KENNESAW, Ga. – Major League Soccer begins its 24th season this weekend, still craving a smidgen of respect on the world stage.

Sure, the league keeps adding teams , building new stadiums and improving the quality of play. But MLS continues to be viewed by many as nothing more than a farm system-slash-rest home, a place where young players can develop and fading stars can collect a few more big paychecks.

If MLS wants to really demonstrate how far it has come in nearly a quarter-century, there's no better place to start than right at home.

The league must show it can compete with its neighbor to the south.

Mexico's Liga MX has dominated the CONCACAF Champions League, winning every title in the North American tournament since the current format went into effect in 2008.

Until that streak ends, MLS will always be viewed as a second-rate outfit, even in its own backyard.

"This tournament is a big deal," said Michael Parkhurst, captain of reigning MLS Cup champion Atlanta United. "The onus is on us as players and us as a league to win this tournament at some point in the near future."

While MLS begins its regular season with 10 games on Saturday (including the debut of its 24th franchise, FC Cincinnati), the Champions League is already up and running.

Four of its five representatives advanced to the quarterfinals, including Atlanta United, along with three teams from Liga MX. This next round should be especially telling, with three of the four matchups pitting the MLS against its Mexican rival.

In recent years, MLS has placed far more emphasis on CONCACAF's 16-team tournament, viewing it as one way to raise the league's lackluster global profile.

For example, the top MLS team in FiveThirtyEight's ranking of 639 clubs around the world is Atlanta United at No. 177 – sandwiched between Gent from Belgium's First Division and Konyaspor from Turkey's Super Lig. Four teams from Liga MX are ranked higher.

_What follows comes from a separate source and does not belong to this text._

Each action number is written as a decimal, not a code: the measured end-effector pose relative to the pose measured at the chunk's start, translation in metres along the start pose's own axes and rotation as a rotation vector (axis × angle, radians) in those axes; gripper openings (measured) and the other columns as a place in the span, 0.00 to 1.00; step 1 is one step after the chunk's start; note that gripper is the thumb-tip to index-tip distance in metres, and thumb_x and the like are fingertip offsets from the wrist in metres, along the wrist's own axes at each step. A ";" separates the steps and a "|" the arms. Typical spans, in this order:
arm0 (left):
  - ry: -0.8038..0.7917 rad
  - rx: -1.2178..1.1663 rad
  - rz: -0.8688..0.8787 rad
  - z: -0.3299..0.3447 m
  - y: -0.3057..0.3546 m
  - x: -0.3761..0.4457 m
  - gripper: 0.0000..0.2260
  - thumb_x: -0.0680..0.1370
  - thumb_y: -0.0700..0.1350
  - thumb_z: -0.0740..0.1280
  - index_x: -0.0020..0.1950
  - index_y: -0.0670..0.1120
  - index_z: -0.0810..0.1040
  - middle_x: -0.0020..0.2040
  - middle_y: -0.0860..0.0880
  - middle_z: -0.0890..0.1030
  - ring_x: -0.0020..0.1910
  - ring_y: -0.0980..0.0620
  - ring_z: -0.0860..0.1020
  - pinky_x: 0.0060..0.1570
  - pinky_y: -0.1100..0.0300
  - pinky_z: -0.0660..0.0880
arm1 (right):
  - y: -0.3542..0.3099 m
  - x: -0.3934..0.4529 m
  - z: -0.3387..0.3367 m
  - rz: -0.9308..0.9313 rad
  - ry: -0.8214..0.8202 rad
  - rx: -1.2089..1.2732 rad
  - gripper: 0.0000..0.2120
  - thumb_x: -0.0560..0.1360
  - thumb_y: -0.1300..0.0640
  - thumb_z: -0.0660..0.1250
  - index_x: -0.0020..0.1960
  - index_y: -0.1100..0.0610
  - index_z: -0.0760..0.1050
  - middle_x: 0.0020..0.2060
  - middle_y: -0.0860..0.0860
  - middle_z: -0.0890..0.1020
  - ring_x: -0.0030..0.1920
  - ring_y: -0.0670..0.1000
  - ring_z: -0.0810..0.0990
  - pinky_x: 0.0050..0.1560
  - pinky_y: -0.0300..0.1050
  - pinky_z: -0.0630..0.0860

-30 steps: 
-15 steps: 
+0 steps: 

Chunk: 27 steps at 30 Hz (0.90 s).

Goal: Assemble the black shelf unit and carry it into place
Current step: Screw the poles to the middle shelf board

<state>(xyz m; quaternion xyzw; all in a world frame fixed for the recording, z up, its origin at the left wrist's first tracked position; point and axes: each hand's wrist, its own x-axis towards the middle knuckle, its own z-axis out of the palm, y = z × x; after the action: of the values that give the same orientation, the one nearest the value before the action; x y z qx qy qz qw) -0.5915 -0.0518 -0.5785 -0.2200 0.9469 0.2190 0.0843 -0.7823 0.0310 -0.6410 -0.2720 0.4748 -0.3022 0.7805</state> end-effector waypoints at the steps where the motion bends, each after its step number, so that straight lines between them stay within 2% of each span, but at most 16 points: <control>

A year ago, then-reigning MLS Cup champion Toronto FC made no secret that it viewed the Champions League as a top priority, knocking off a pair of Mexican teams – UANL and América – before losing to Guadalajara on penalty kicks in a compelling final.

Toronto's quest took a major toll on its performance in the domestic competition. The team didn't even make the MLS playoffs, reduced to mere spectators while Atlanta United romped to the league championship in only its second season.

In another jarring twist, Toronto FC failed to advance from the opening round of this year's Champions League, routed from the competition on a 5-1 aggregate by Panamanian club Independiente, the only team to make the quarterfinals from outside the United States and Mexico.

The other MLS representatives fared much better.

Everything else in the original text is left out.